As seen above, Knox defines the Covenant of Grace in terms of promise and obligation. In the context of his writing, the relevant obligation is fleeing from strange gods and not sparing idolaters. God placed a covenant obligation on Israel to destroy the Canaanite altars, idols, and groves (Exodus 34) and Israel responded in the days of Josiah (2 Kings 23) and Asa (2 Chronicles 15). Carmichael views the Negative Confession as a covenant made with God and the King and likens it to the covenants and by Jehoash (2 Kings 11; 2 Chronicles 23) for clarity and by David (2 Samuel 5) for freeness. At the 1596 covenant renewal, sermons were preached from Joshua 24, Ezra 10, and Nehemiah 9 and 10. Looking at the passages, several elements come to the fore.

 

First, these are responsive covenants. God made a covenant with Israel at Horeb. Many of these covenants are responses to God’s original covenant initiative. The people recommit themselves to God using the medium of responsive covenants which highlight the relevant areas in which they have fallen away from God’s demands.

 

Second, on the one hand, they might be described as covenant renewals in the sense that they are re-dedicatory responses to God’s covenant. However, on the other, the responsive covenants appear to be individual acts.

 

Third, the covenants and the parties to them are not always stated simply. Taking 2 Kings 11 and 2 Chronicles 23 together, under Jehoiada’s guidance, Jehoash and the people made a covenant with the LORD (or Jehoash made a covenant with the LORD and then the people did the same), and Jehoash made a covenant with the people. In this instance, there is both a responsive covenant and a social contract. Josiah made a covenant with the Lord and then the people associated themselves with him in it. In Asa’s time, Judah entered into covenant to seek the LORD God of their fathers and they swore an oath to the LORD with a loud voice. It is unclear whether they made a covenant among themselves to seek the LORD and then swore an oath to Him that they would keep their covenant, or whether the covenant and the oath are the same thing. In Ezra and Nehemiah, there are covenants made with the LORD. Joshua either made a covenant with the people or for the people: he might have entered a social contract with them to serve the LORD; he might have made a responsive covenant with the LORD as their representative; or he might have done something which involved elements of both. When David made a covenant with the people before the LORD, it was a social contract witnessed by God. Looking, then, at these biblical covenants, there are responsive covenants made with God, there are social contracts, and there are possible combinations of the two or processes which involve both.

 

Applying covenant language to the Negative Confession, as to form, it is a social contract covenant made by the signatories before God. As to content, it resembles a responsive covenant made with God regarding idolatry. If content – opposing idolatry – is more important than form to the person likening scriptural examples to subscribing the Confession, it is easy to see how a social contract concerning the reformation of religion and claiming God as witness could be presented as a responsive covenant of rededication made with Him.

 

If all the Old Testament references are brought together, there are covenants made with God, the king, and among the people. The General Assembly might well think that its Covenant is not without biblical precedent.

 

As the National Covenant was sent throughout the country to garner signatures, prominent ministers were sent to key places to give explanatory addresses: addresses which bring together Scripture and context. Andrew Cant, for example, gave an exhortation at Inverness in which he set out his case for signing the document.[70]

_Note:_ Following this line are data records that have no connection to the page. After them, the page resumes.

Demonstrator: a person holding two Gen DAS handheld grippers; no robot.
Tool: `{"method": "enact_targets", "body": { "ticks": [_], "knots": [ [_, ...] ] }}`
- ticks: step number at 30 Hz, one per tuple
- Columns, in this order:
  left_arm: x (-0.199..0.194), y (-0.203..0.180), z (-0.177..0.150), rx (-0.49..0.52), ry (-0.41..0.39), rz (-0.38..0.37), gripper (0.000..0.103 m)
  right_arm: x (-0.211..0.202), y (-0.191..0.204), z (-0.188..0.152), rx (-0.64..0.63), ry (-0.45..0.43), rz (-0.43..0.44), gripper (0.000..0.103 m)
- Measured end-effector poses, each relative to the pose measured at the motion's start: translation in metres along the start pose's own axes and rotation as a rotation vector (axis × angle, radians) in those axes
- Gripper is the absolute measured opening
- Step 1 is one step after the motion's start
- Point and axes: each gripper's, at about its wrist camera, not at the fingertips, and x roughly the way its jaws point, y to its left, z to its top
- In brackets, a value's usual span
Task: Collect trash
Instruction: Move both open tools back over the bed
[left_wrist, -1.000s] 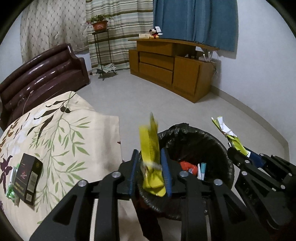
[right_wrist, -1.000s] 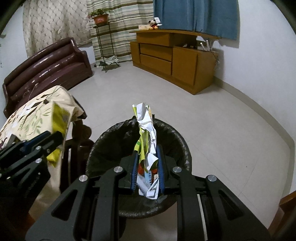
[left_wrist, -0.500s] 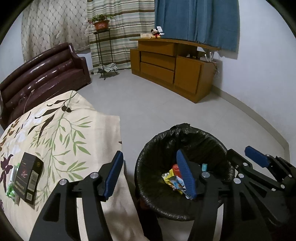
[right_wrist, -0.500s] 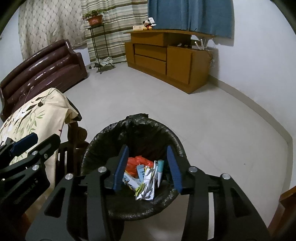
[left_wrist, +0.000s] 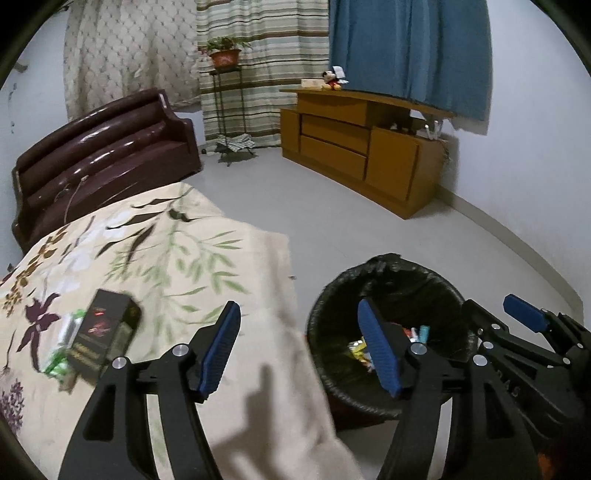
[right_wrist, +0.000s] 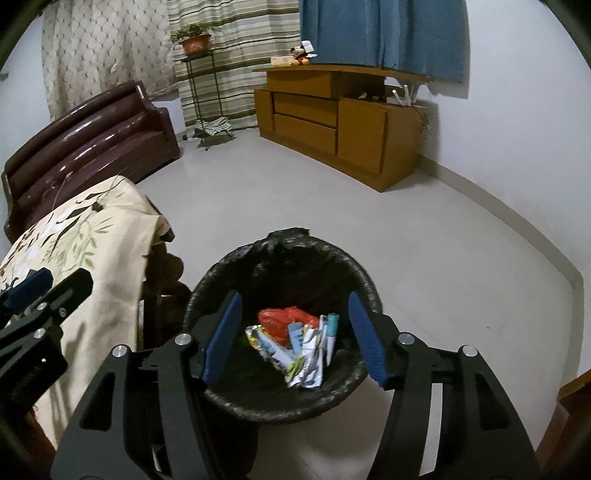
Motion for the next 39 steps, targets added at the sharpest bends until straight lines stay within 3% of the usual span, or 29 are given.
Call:
{"method": "enact_targets", "body": {
  "ticks": [10, 24, 39],
  "knots": [
    [-0.03, 0.066, -0.023, -0.065, -0.01, 0.105, 0.069, -0.016, 0.056, -0.006, -0.081, 0.005, 0.078, 0.064],
    [-0.074, 0.168, -0.056, -0.178, -0.029, 0.248, 0.069, -0.034, 0.169, -0.018, -0.23, 0.022, 0.224, 0.064],
    [-0.1, 0.254, -0.089, -0.286, -0.018, 0.336, 0.069, -0.039, 0.273, -0.034, -0.349, 0.058, 0.315, 0.064]
  ]
}}
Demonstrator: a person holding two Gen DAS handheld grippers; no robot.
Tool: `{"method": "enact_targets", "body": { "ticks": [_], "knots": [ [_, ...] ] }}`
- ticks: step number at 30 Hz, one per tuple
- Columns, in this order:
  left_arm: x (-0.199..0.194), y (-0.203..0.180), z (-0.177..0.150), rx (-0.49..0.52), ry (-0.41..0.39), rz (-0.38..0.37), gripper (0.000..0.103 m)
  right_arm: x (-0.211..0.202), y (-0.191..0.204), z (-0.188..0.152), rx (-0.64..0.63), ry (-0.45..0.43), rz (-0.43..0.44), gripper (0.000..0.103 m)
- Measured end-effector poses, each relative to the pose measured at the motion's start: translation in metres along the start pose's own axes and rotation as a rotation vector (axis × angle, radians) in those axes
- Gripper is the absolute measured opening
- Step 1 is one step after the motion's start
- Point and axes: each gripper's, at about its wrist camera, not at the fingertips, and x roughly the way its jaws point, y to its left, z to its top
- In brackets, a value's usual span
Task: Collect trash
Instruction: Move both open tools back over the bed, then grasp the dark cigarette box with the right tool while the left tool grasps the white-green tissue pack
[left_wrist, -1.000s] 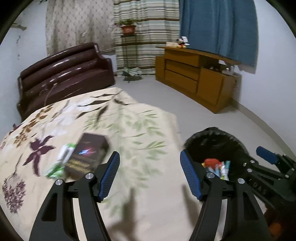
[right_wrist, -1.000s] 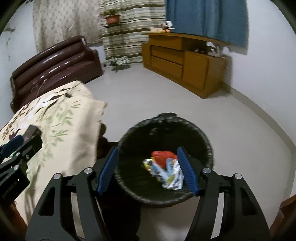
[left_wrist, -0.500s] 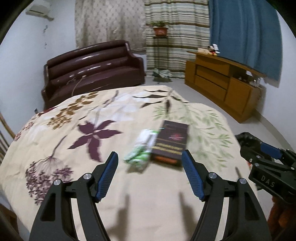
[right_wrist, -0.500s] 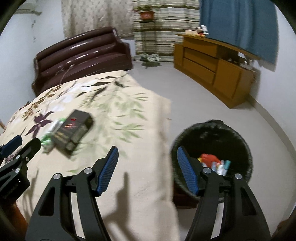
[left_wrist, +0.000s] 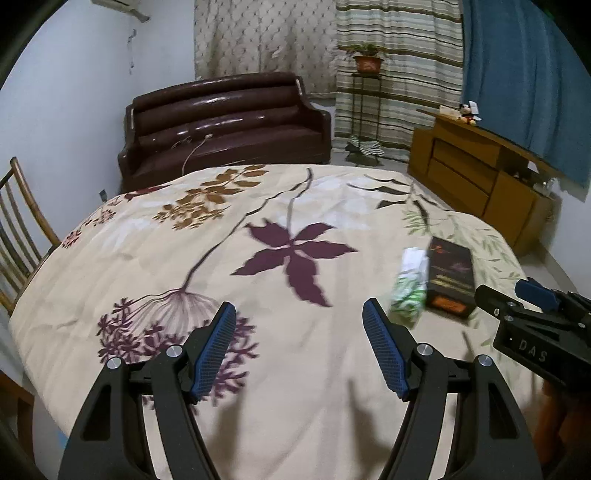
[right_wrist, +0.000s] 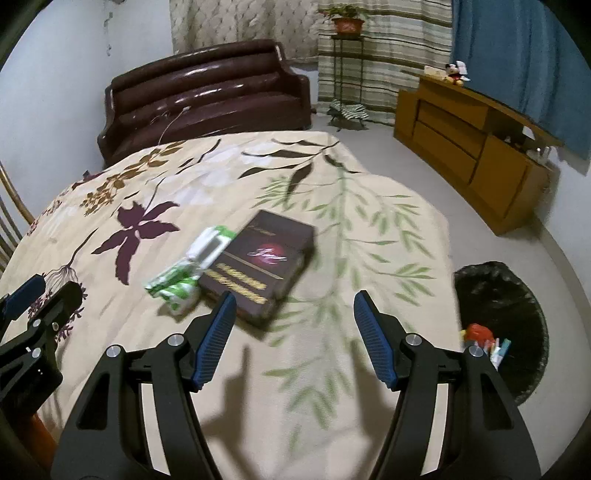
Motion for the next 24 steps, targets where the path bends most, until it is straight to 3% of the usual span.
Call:
{"method": "enact_targets", "body": {
  "ticks": [12, 24],
  "knots": [
    [0.013, 0.031, -0.004, -0.049, 0.03, -0.007, 0.069, 0.025, 0.035, 0.011, -0.025, 0.027, -0.011, 0.066],
    [0.021, 0.031, -0.003, -0.061, 0.047, -0.061, 0.069, 0.034, 0.015, 0.005, -0.018, 0.058, -0.098, 0.07]
  ]
}}
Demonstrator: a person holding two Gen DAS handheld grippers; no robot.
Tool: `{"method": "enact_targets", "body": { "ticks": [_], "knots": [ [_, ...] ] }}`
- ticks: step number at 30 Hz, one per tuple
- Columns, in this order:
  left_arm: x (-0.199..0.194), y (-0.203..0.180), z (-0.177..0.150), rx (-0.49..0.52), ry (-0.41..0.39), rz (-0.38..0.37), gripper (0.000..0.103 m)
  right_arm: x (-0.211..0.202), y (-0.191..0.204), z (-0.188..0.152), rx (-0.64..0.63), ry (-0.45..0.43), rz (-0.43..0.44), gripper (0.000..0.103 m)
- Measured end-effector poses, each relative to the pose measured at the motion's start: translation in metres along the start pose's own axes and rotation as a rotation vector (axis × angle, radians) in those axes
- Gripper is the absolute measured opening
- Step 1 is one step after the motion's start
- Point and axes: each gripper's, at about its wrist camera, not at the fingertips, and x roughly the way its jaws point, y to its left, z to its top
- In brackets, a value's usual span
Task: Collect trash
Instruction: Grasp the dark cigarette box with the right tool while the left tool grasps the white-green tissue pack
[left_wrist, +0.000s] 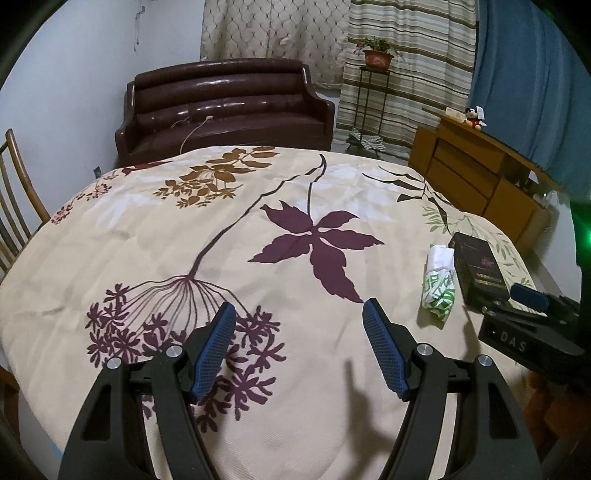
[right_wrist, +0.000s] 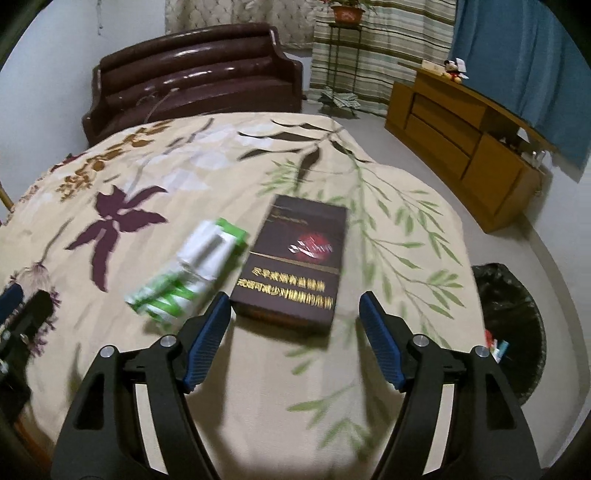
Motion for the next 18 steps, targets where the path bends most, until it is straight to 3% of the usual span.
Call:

Cant begins by contrasting God’s providential gifts to Scotland with His dispensation of grace. He wonders that the light of the glorious gospel has shone upon such base soil, leaving Scotland inferior to none in God’s gracious dispensation: “How far other nations outstripped her in naturals, as far did she out go them in spirituals.” England has “but an ill-said mass in English”; even Geneva has kept some of the holy-days. Of Scotland it could have been said, “This is Bethel, God is here.”

 

“But Alas!” This is no longer the case. Cant now describes the work of Satan in undermining this “Bethel”. In worship, “simplicity” has lost place to “whorish buskings”; and, in government, “feeders” have lost place to “fleecers”. Rather than building Jerusalem, they are rebuilding Jericho. Scotland has become “an apostate perjured nation, by our breaking a blessed covenant so solemnly sworn”.

 

“Yet, behold!” A backsliding people might return. And that return has begun:

But now, behold one of God’s wonders! So many of all ranks taking the honour and cause of Christ to heart; all unanimously, harmoniously and legally conjoined as one man in supplications, protestations and declarations against innovations and innovators, corruptions and corrupters. Behold and wonder! That old covenant (once and again solemnly sworn and perfidiously violated) is now again happily renewed, with such solemnity, harmony, oaths and subscriptions, that I dare say, this hath been more real and true in thee, O Scotland, these few weeks by-gone, than for the space of thirty years before.

 

Nevertheless, Cant acknowledges that there is opposition to this renewal. He likens the opposition to Pashur who struck Jeremiah, Zedekiah who struck Micaiah, and Tobiah, Sanballat, Rehum, and Shimshai who opposed Nehemiah. Yet, he says that the Hamans, the Gehazis, and the Simon Maguses are about to fall; that the Lord is calling on His people not to keep back, but rather, to “contend for the faith once delivered to Scotland”. He exhorts his hearers not to be like the nobles of Tekoa in the days of Nehemiah, nor like those who mocked at Hezekiah’s covenant renewal, nor like those who offered excuses instead of coming to the king’s supper; but rather, they should be “like those whose hearts the Lord has humbled and moved”. They should come and “kiss the Son”, “lend His fallen truths a lift”, and “help to build the old wastes”. “Nothing,” he says is asked of them but what is “for God and the King”: for “Christ’s honour”, “the Kirk’s good”, and “the kingdom’s peace”.

 

For Cant, the 1581 Confession of Faith has the status of a covenant. It is the high point of God’s gracious dealings with Scotland and its renewal is the heart of the National Covenant.[71] This covenant renewal is likened to that of Hezekiah and to the rebuilding of Jerusalem under Nehemiah. Cant follows very much in the line of Carmichael and Calderwood. There is an appeal to the biblical covenants, but not as formulised in the developing covenant theology of his day. There is more than a little nationalistic sentiment expressed. There is also here, in his use of Nehemiah, a reference to a situation where a distant king is ill-served by his advisors; by using this biblical allusion, Cant is able to deflect any charges of treason which might be made against the covenanting movement.[72]

 

Alexander Henderson, who drafted the third part of the Covenant, the band, preached a number of sermons in the months between the signing of the National Covenant in February and the Glasgow General Assembly in November of 1638. In a recent study, Donald Macleod says:

 

"These sermons are in the strictest sense homilies, content to expound the text (usually a short one), reflecting careful exegesis and following the divisions of the text itself. They also clearly reflect Henderson’s historical context, not because the texts were twisted to suit the circumstances, but because they suited the circumstances. Several were clearly preached as encouragements to sign the National Covenant of 1638 and, from that point of view, might well be described as ‘war sermons’, but they are far from inflammatory. Others were specifically connected to the administration of the Lord’s Supper, and reflect a pattern of ‘Communion Season’ already well established in Scotland by the 1630s. Scottish practice was clearly doing full justice to Calvin’s insistence that ‘the mystery be well explained to the people’.[73]"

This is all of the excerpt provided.